Column (2004/02/02号・週刊ベースボール掲載分)
◎アテネ五輪での野球

 オリンピックイヤーを迎えた。今回ほど五輪種目の中で野球が話題になったことはないだろう。ひとえに、長嶋さんのカリスマ性、長嶋さんのアピール度にかかっているといっても過言ではないだろう。別に水を指す気はサラサラないが、五輪で世界での野球の認知度は日本人が思っているほどではないことだけは認識しておく必要がある。
 これからアテネ五輪の代表枠を選ぶにあたって、まだまだ波乱がありそうだ。それは、野球関係者の全てが五輪至上主義者ではないということだ。

 まして、五輪に野球が認められるまで、公開競技として参加していたころのアマチュア野球の関係者は本当はいいたいことがあるはずなのに、黙って耐えているように私には思えるのだ。「ミスターベースボール」がやるのだから世論は構築されている。ここは流れにまかすしかないと・・・・・
 しかし、長嶋監督が1球団2人枠の撤廃をのぞみ、星野仙一さんが指示する発言が流れると、穏やかではないプロ野球関係者が本音を語り始めた。要するに五輪が大事か、プロ野球のペナントレースが大事なのか、この一点である。もともと、アテネ代表への02年11月のオーナー会議で各球団から2人の基本方針が決められていた。このとき巨人の渡辺オーナーは「若者の野球離れを防ぎたい。巨人は金メダルのためにはペナントを犠牲にしてまでも全力を挙げる」と発言した。

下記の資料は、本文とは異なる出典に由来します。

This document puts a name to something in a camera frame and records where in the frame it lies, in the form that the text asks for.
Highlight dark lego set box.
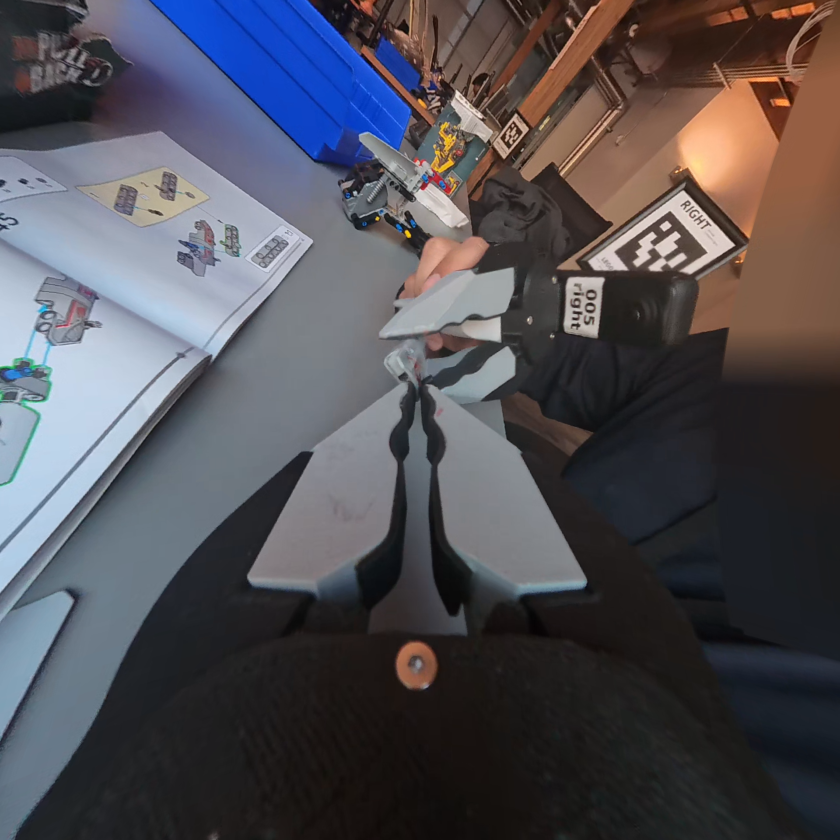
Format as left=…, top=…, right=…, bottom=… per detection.
left=0, top=0, right=134, bottom=130

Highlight blue plastic bin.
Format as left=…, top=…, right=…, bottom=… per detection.
left=148, top=0, right=413, bottom=165

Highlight person's legs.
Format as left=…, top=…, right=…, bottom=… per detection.
left=702, top=643, right=840, bottom=840

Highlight wooden workbench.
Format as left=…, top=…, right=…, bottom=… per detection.
left=518, top=0, right=637, bottom=126

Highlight framed black white marker tag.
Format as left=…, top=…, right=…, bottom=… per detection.
left=577, top=176, right=750, bottom=290

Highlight person's right hand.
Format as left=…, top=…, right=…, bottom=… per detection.
left=395, top=235, right=492, bottom=309

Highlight small black white marker tag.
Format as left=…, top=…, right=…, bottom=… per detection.
left=491, top=110, right=532, bottom=160

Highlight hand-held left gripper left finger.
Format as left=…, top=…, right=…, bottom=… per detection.
left=248, top=382, right=419, bottom=608

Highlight partly built lego model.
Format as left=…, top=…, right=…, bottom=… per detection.
left=339, top=131, right=475, bottom=253

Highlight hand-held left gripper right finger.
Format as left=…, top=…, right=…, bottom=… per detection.
left=420, top=384, right=588, bottom=618

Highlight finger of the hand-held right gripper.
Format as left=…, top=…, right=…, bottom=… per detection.
left=425, top=344, right=521, bottom=406
left=379, top=268, right=521, bottom=341

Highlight yellow print lego box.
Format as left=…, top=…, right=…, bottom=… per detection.
left=415, top=92, right=493, bottom=194

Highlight dark jacket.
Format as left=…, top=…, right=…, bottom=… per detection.
left=468, top=164, right=614, bottom=263

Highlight lego instruction booklet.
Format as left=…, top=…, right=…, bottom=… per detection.
left=0, top=130, right=315, bottom=595

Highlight person's right forearm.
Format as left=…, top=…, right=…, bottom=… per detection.
left=518, top=328, right=729, bottom=546

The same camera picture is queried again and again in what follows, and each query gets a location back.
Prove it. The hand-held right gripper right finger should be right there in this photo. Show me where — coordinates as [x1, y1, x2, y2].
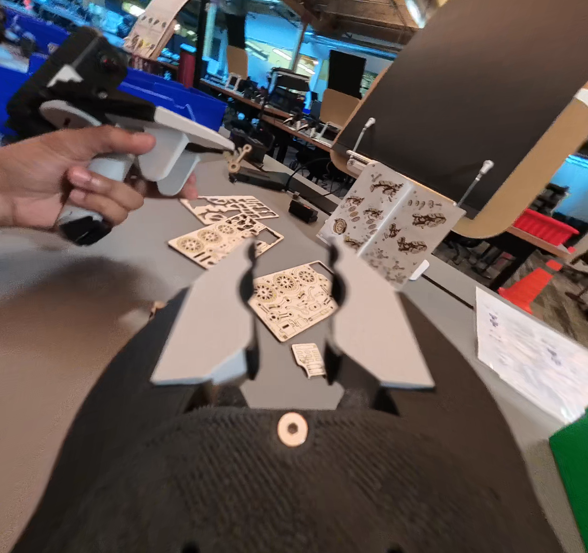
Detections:
[324, 237, 435, 388]

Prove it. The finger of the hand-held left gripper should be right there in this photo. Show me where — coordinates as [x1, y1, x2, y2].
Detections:
[147, 105, 236, 153]

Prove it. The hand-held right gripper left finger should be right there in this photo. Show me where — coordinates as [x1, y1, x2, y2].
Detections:
[150, 237, 259, 386]

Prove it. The wooden spring linkage part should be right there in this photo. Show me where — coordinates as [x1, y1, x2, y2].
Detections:
[224, 144, 253, 172]

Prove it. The grey desk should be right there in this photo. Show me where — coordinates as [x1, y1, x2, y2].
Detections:
[0, 156, 588, 553]

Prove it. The person's left hand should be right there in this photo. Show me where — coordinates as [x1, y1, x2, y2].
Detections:
[0, 126, 199, 230]

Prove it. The red water bottle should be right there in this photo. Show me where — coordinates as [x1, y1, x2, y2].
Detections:
[177, 44, 197, 89]

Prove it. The white book stand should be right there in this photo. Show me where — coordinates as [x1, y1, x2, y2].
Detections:
[345, 118, 495, 282]

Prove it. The slotted wooden sheet fragment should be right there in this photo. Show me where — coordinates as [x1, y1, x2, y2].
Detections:
[292, 343, 328, 379]

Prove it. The emptied wooden puzzle sheet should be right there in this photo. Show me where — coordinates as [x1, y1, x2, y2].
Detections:
[179, 195, 280, 227]

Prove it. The wooden puzzle sheet with gears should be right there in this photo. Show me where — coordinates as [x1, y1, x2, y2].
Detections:
[168, 215, 285, 270]

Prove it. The wooden puzzle sheet with wheels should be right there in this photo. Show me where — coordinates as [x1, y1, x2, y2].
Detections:
[248, 261, 341, 343]

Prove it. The black oblong case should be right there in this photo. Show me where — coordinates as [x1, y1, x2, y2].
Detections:
[228, 167, 291, 192]

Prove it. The background wooden workbench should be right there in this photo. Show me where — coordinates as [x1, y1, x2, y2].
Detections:
[200, 77, 341, 154]

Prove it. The brown printed board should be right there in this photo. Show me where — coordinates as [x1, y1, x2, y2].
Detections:
[123, 0, 211, 60]

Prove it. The folded paper instruction sheet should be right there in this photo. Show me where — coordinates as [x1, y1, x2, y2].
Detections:
[318, 162, 466, 286]

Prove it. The small black box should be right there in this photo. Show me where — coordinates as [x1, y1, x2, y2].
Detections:
[288, 198, 319, 224]

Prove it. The black flat panel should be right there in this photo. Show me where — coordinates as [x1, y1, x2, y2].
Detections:
[294, 186, 343, 211]

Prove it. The laminated paper sheet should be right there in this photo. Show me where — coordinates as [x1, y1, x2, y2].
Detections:
[475, 287, 588, 423]

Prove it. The orange floor cone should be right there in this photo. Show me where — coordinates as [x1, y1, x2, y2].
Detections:
[497, 259, 563, 316]

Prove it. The red plastic bin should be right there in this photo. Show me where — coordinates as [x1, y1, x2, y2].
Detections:
[511, 208, 580, 247]

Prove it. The green plastic bin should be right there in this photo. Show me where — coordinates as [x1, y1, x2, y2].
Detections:
[548, 408, 588, 553]

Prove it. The black plywood chair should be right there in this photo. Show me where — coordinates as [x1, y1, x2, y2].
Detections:
[330, 0, 588, 293]

 新春早々、中日の落合新監督長嶋全日本監督の1球団2人枠見直し発言に反論、「各球団を均等にしなければペナントレースが成り立たない。日本のプロ野球は五輪が目標ではなくペナントレースのはずだ」確かに、1球団から3人、4人抜けては、五輪ティームとしては理想的な編成が出来るだろうが、ペナントレースは骨抜きになってしまう。そのために主力をとられたティームが減速し優勝を逃す。逆にタナボタで優勝が転がり込んできたティームが「真のチャンピオン」と言えるのだろうか。
 このことは野球ファンによ〜く考えて欲しいのだ。五輪のあり方、プロ野球のあり方に関わる重要な問題なのだ。
 私は五輪はアマチュアのものだったという基本を大切にしたい。しかし、時代の流れでプロが活躍する場になったことを認めざるを得ない。五輪はアマチュアリズムという考えはもう古典になってしまったのは事実なのだから。ただ、ペナントレースがどうなってもいいから五輪でメダルをという五輪、金メダル至上主義には納得できないのだ。この一年シーズンを通して戦うプロ野球の監督、選手はどんな思いで戦えばいいのだろう。五輪に行けるのは全体のごく一部のスター選手だけなのだ。
 また、プロ野球を産業・企業という面からみれば、ファンに対して夢を売る戦いを自ら手放すことになるのだ。アメリカは予選で3Aを出して敗れた、これは誤算だったかもしれない。しかし、たとえ代表になたとしても夏のペナントレースの大事な時にオールスター級をアテネに送ることはしないのだ。五輪よりMLBの産業のあり方が基本にあるのだ。
 ペナントレースをぶち壊したくないと主張する落合監督の発言はもっともなこと、選手の中にもシーズンを大切にして欲しいという意見がある。プロだから個人成績にこだわって当然である。
  各ティーム平等に選手を派遣し、ペナントレースも最低限の負債の中でプロとしての戦いをする。そして、代表になった全日本が立派な試合を野球の普及のために世界に披露する。今はこれが最善ではなかろうか。30日のオーナー会議を注目したい。